Fortune teller's use crystal balls to see the future. A fortune teller has a crystal ball with an index of refraction of 1.5 and diameter of 0.2 m. You sit on one side of the ball and the fortune teller sits on the other. She holds up a small red jewel on her side in the equatorial plane of the ball. Let P be the point on the ball nearest to the jewel. How far away in m from P is the image of the jewel on your side?
Note that the question mark in the image below is the unknown you'll need to figure out, but the requested answer is the distance from P.
To determine the distance from point P to the image of the jewel on your side, we can use the principles of geometric optics. Here's how you can solve this problem:
1. Begin by drawing a diagram to represent the situation. Draw a circle to represent the crystal ball, labeling the center as O and the equatorial plane passing through point P as a line XY.
2. Place the small red jewel on the fortune teller's side of the ball, precisely in the equatorial plane (line XY). Label the position of the jewel as J.
3. Since the fortune teller is holding the jewel in the equatorial plane, the light rays from the jewel will pass through the center of the ball, O, without any deviation. Therefore, the light rays will continue straight across to point P on your side of the ball.
4. The distance from the jewel (J) to the nearest point on the surface of the ball (P) is given as the diameter of the ball, which is 0.2 meters.
5. Now, we need to find the distance from point P to the image of the jewel on your side of the ball. To do this, we can use the concept of refraction.
6. The refractive index of the crystal ball is given as 1.5. When light passes from a medium with a higher refractive index to a medium with a lower refractive index, as is the case here, the light rays bend away from the normal line.
7. In this case, the normal line is perpendicular to the surface of the ball at point P. Draw the normal line passing through point P and label it as N.
8. Using the laws of refraction, we can determine the angle of incidence (i) and the angle of refraction (r) at the interface between the crystal ball and air.
9. Since the normal line N is perpendicular to the surface, the angle of incidence (i) is the angle between the incoming light ray and the normal line. This angle is determined by drawing a line from point J to point P and measuring the angle formed between that line and the normal line N.

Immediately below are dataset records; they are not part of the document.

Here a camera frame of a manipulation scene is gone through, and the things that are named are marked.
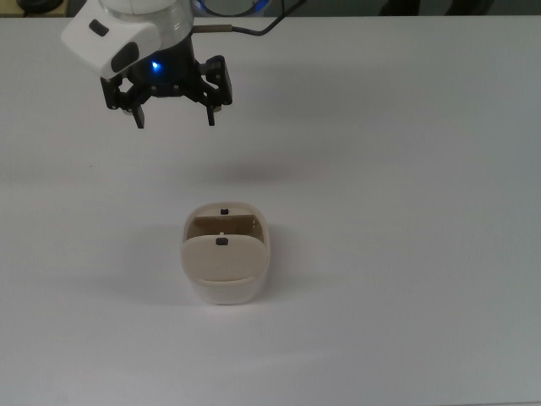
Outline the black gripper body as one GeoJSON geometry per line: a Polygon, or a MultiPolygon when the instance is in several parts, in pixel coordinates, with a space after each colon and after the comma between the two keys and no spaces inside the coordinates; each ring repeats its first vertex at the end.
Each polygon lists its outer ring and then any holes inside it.
{"type": "Polygon", "coordinates": [[[193,102],[204,99],[191,36],[133,64],[128,69],[127,79],[132,84],[127,95],[140,102],[152,96],[186,96],[193,102]]]}

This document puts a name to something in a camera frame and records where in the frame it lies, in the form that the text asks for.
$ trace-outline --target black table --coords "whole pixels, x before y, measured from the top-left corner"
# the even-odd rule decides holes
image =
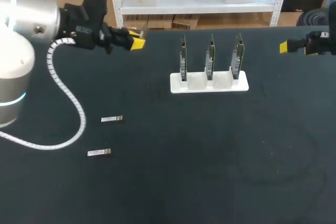
[[[0,222],[334,223],[336,58],[279,55],[310,30],[156,31],[144,50],[111,56],[61,46],[55,67],[87,128],[52,152],[0,140]],[[189,71],[203,70],[211,34],[215,70],[226,70],[239,32],[248,92],[170,93],[184,35]],[[76,133],[77,111],[47,72],[47,49],[35,49],[25,106],[5,131],[61,143]],[[124,124],[100,123],[113,115]],[[86,157],[104,148],[112,158]]]

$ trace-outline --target cardboard box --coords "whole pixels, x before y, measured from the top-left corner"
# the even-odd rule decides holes
[[[195,29],[199,20],[199,14],[178,14],[175,15],[173,28]]]
[[[150,15],[148,28],[171,29],[174,15]]]
[[[124,15],[124,27],[142,30],[148,22],[148,15]]]

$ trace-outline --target white stand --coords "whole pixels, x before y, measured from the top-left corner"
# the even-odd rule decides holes
[[[234,80],[230,67],[229,71],[214,72],[213,81],[208,81],[205,71],[187,72],[187,81],[182,81],[180,73],[172,73],[170,75],[170,90],[172,93],[247,91],[248,82],[243,71],[239,73],[239,79]]]

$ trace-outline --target screw hole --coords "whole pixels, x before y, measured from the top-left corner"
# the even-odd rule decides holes
[[[44,29],[42,27],[37,26],[37,27],[35,27],[34,32],[37,35],[42,35],[44,33]]]

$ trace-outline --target blue led ring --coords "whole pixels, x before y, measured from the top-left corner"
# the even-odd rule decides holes
[[[18,99],[15,99],[14,101],[11,101],[11,102],[0,102],[0,106],[13,105],[13,104],[21,101],[25,96],[26,96],[26,93],[23,93],[23,95],[21,95]]]

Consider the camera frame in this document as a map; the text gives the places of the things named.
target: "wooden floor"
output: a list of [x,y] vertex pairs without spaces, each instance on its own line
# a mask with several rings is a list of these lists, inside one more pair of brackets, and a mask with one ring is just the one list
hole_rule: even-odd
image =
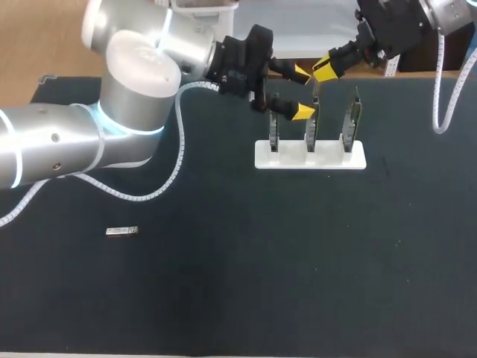
[[[80,41],[87,0],[0,2],[0,107],[27,104],[44,74],[101,75],[101,58]],[[349,76],[377,78],[382,69],[360,65]]]

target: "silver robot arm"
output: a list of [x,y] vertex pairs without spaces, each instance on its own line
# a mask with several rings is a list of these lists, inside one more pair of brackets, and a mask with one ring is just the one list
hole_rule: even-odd
[[137,167],[152,157],[180,86],[179,67],[147,37],[126,30],[109,38],[103,55],[98,103],[0,110],[0,189]]
[[83,44],[104,55],[121,30],[141,34],[180,67],[183,82],[203,78],[215,53],[214,32],[149,0],[90,0],[83,19]]

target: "robot end effector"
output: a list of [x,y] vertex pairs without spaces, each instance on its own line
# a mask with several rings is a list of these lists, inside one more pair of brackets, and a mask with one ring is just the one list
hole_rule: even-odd
[[254,110],[272,110],[288,120],[310,117],[312,108],[273,98],[265,91],[269,69],[300,84],[310,79],[295,64],[272,58],[274,35],[267,28],[255,25],[245,40],[225,37],[219,42],[210,27],[149,0],[89,1],[82,30],[87,48],[104,55],[120,30],[141,34],[171,57],[182,72],[183,83],[207,79],[218,84],[221,93],[248,97],[252,92]]
[[376,67],[416,46],[430,31],[451,34],[477,19],[472,0],[358,0],[358,6],[356,40],[330,50],[313,66],[318,81],[340,78],[362,60]]

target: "small metal part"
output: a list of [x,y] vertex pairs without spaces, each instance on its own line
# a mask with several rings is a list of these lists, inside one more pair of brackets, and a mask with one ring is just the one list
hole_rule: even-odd
[[57,76],[56,75],[43,75],[39,80],[38,80],[38,83],[39,84],[45,84],[46,80],[56,80],[57,79]]
[[353,150],[359,119],[361,118],[361,108],[361,99],[359,98],[358,87],[356,87],[353,102],[344,116],[343,130],[341,132],[345,153],[351,153]]
[[270,111],[270,147],[273,153],[278,152],[279,130],[278,113]]
[[129,236],[129,235],[136,235],[138,232],[139,232],[139,228],[137,226],[110,227],[106,229],[106,236],[108,237]]
[[318,135],[318,125],[320,123],[320,98],[318,96],[320,90],[320,83],[315,81],[315,87],[313,89],[313,108],[315,114],[306,121],[306,150],[309,153],[315,152],[316,137]]

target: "silver cylinder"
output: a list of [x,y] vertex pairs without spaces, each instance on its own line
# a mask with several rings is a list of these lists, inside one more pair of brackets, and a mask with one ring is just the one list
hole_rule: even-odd
[[3,110],[11,123],[0,125],[0,188],[81,172],[98,153],[98,127],[77,107],[30,104]]
[[466,0],[426,0],[423,6],[434,29],[446,36],[472,22]]
[[210,68],[215,53],[214,31],[188,17],[174,13],[167,34],[159,47],[180,68],[183,83],[203,78]]
[[114,122],[135,131],[162,128],[171,112],[174,97],[154,98],[128,89],[105,66],[101,82],[100,105]]
[[[100,54],[106,53],[108,42],[116,32],[130,30],[161,46],[179,65],[183,83],[201,79],[212,62],[213,30],[150,0],[102,0],[94,16],[94,19],[85,17],[84,22],[94,26],[91,49]],[[167,40],[161,43],[166,35]]]

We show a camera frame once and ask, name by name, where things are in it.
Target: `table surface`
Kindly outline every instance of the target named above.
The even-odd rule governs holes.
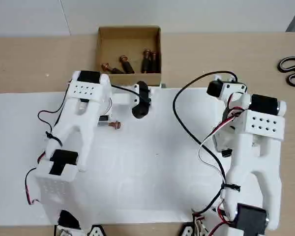
[[[282,145],[280,228],[269,236],[295,236],[295,88],[277,62],[295,56],[295,33],[162,34],[162,82],[179,88],[197,76],[230,70],[257,93],[288,105]],[[0,92],[64,91],[74,70],[94,70],[96,35],[0,38]],[[212,78],[195,86],[205,87]],[[181,224],[105,225],[107,235],[175,236]],[[53,235],[53,227],[0,227],[0,235]]]

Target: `black wire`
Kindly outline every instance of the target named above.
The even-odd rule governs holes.
[[[45,121],[44,119],[40,118],[40,114],[43,113],[43,112],[45,112],[45,113],[50,113],[50,114],[54,114],[54,113],[57,113],[58,111],[60,111],[60,109],[62,108],[62,106],[63,106],[63,104],[64,104],[65,97],[66,97],[66,95],[67,95],[67,93],[68,93],[68,89],[69,89],[69,85],[68,85],[68,87],[67,87],[67,89],[66,89],[66,91],[65,91],[65,93],[64,93],[64,96],[63,96],[63,100],[62,100],[62,102],[61,102],[61,105],[59,106],[59,108],[58,108],[57,110],[55,110],[55,111],[53,111],[53,112],[52,112],[52,111],[47,111],[47,110],[41,110],[41,111],[39,111],[38,114],[37,114],[37,118],[38,118],[40,121],[42,121],[42,122],[44,122],[45,124],[49,125],[50,133],[52,133],[52,131],[53,131],[53,128],[52,128],[51,124],[50,124],[49,122]]]
[[[29,193],[29,189],[28,189],[28,183],[27,183],[27,179],[28,179],[28,175],[30,172],[32,172],[33,170],[36,170],[36,167],[30,169],[24,179],[24,185],[25,185],[25,194],[26,194],[26,199],[28,201],[29,205],[32,205],[34,201],[37,201],[37,199],[34,199],[32,202],[30,201],[30,193]]]
[[[222,191],[222,188],[217,192],[217,194],[214,196],[214,198],[211,200],[211,202],[206,206],[206,208],[204,208],[203,210],[194,212],[193,215],[200,216],[203,213],[205,213],[207,210],[209,210],[213,206],[213,204],[215,203],[216,199],[218,199],[218,197],[220,196],[221,191]]]
[[[176,117],[176,119],[178,120],[178,122],[180,123],[180,125],[183,127],[183,129],[189,134],[189,136],[196,142],[198,143],[199,145],[201,145],[201,142],[196,138],[196,136],[194,136],[190,131],[189,129],[184,125],[184,123],[182,122],[182,120],[180,119],[180,117],[178,116],[177,114],[177,111],[176,111],[176,101],[177,101],[177,98],[178,96],[186,89],[188,88],[190,85],[192,85],[193,83],[197,82],[198,80],[206,77],[206,76],[209,76],[209,75],[214,75],[214,74],[223,74],[223,73],[226,73],[226,74],[231,74],[234,76],[235,78],[235,81],[238,82],[238,78],[237,78],[237,75],[234,74],[233,72],[231,71],[226,71],[226,70],[221,70],[221,71],[213,71],[213,72],[209,72],[207,74],[204,74],[202,76],[199,76],[198,78],[194,79],[193,81],[189,82],[188,84],[186,84],[181,90],[179,90],[179,92],[176,94],[176,96],[174,97],[174,100],[173,100],[173,112],[174,112],[174,115]],[[216,161],[216,163],[218,164],[220,170],[221,170],[221,173],[222,173],[222,176],[224,177],[224,179],[226,178],[225,177],[225,171],[224,171],[224,168],[220,162],[220,160],[217,158],[217,156],[210,150],[208,149],[205,145],[202,145],[202,147],[204,148],[204,150],[206,150],[213,158],[214,160]],[[221,189],[218,191],[218,193],[215,195],[215,197],[212,199],[212,201],[206,206],[206,208],[204,208],[203,210],[201,211],[198,211],[198,212],[195,212],[194,214],[196,215],[200,215],[200,214],[203,214],[204,212],[206,212],[207,210],[209,210],[211,208],[211,206],[214,204],[214,202],[216,201],[216,199],[220,196],[221,194]]]
[[[146,103],[149,103],[149,99],[146,100],[144,97],[142,97],[140,94],[138,94],[137,92],[133,91],[133,90],[130,90],[130,89],[127,89],[127,88],[123,88],[123,87],[119,87],[119,86],[116,86],[116,85],[112,85],[113,88],[116,88],[116,89],[120,89],[120,90],[124,90],[124,91],[127,91],[127,92],[130,92],[130,93],[133,93],[135,95],[137,95],[139,98],[141,98],[143,101],[145,101]]]

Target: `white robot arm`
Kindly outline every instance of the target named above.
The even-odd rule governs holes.
[[[279,170],[286,103],[272,97],[249,95],[246,91],[246,85],[231,79],[212,81],[207,89],[209,95],[224,102],[223,120],[237,112],[240,114],[213,137],[216,150],[224,157],[232,157],[227,184],[221,194],[225,212],[233,222],[228,236],[241,235],[242,231],[248,232],[247,235],[262,235],[265,228],[275,230],[279,225],[282,187]],[[238,202],[240,187],[249,174],[258,179],[262,209]]]
[[[89,206],[83,204],[83,192],[72,186],[81,172],[87,171],[89,153],[99,125],[120,128],[120,122],[113,121],[113,106],[131,107],[135,118],[143,118],[151,104],[150,89],[139,81],[128,87],[110,84],[107,74],[93,71],[76,71],[69,83],[64,105],[51,133],[46,155],[39,160],[35,177],[41,190],[40,202],[51,222],[57,222],[60,212],[66,209],[81,219],[81,228],[92,225],[88,215]],[[66,147],[66,140],[74,132],[80,133],[77,146]]]

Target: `white board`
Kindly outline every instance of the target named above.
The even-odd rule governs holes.
[[[173,114],[172,100],[177,91],[157,91],[152,110],[143,119],[132,118],[130,108],[113,107],[121,129],[98,129],[102,143],[100,147],[94,144],[97,148],[92,155],[97,165],[92,171],[101,177],[101,191],[91,206],[98,212],[94,224],[190,221],[191,208],[202,209],[217,193],[220,176],[198,160],[198,145]],[[56,223],[49,221],[41,204],[27,204],[24,177],[35,167],[46,145],[47,126],[37,119],[37,112],[56,110],[62,96],[61,92],[0,94],[1,226]],[[222,104],[208,96],[206,89],[191,88],[177,100],[177,112],[201,140],[219,121]],[[53,123],[57,115],[45,118]],[[214,150],[212,141],[207,146]],[[202,154],[214,163],[205,152]],[[227,170],[230,159],[218,156]],[[39,198],[33,175],[28,185],[31,197]],[[241,202],[260,206],[262,197],[253,176],[242,186],[241,194]],[[217,217],[211,219],[212,225],[217,222]]]

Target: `brown cardboard box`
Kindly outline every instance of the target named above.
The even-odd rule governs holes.
[[[107,62],[111,67],[122,71],[119,57],[126,55],[135,74],[110,74],[112,84],[132,85],[144,81],[149,86],[160,85],[161,73],[141,73],[145,49],[158,53],[158,67],[161,71],[160,31],[158,26],[100,27],[96,47],[96,70],[103,72],[101,64]]]

10. Knowing the angle of incidence (i) and the refractive index (n1) of the crystal ball, we can use Snell's law to find the angle of refraction (r) at the air-crystal ball interface. Snell's law states that n1 * sin(i) = n2 * sin(r), where n1 is the refractive index of the first medium (crystal ball) and n2 is the refractive index of the second medium (air).
11. Once we have the angle of refraction (r), we can extend the refracted light ray from point P to meet the surface of the ball. This point of intersection is the image of the jewel on your side.
12. Measure the distance from point P to the image of the jewel to find the final answer.
By following these steps and utilizing the principles of geometric optics and refraction, you can determine the distance from point P to the image of the jewel on your side of the crystal ball.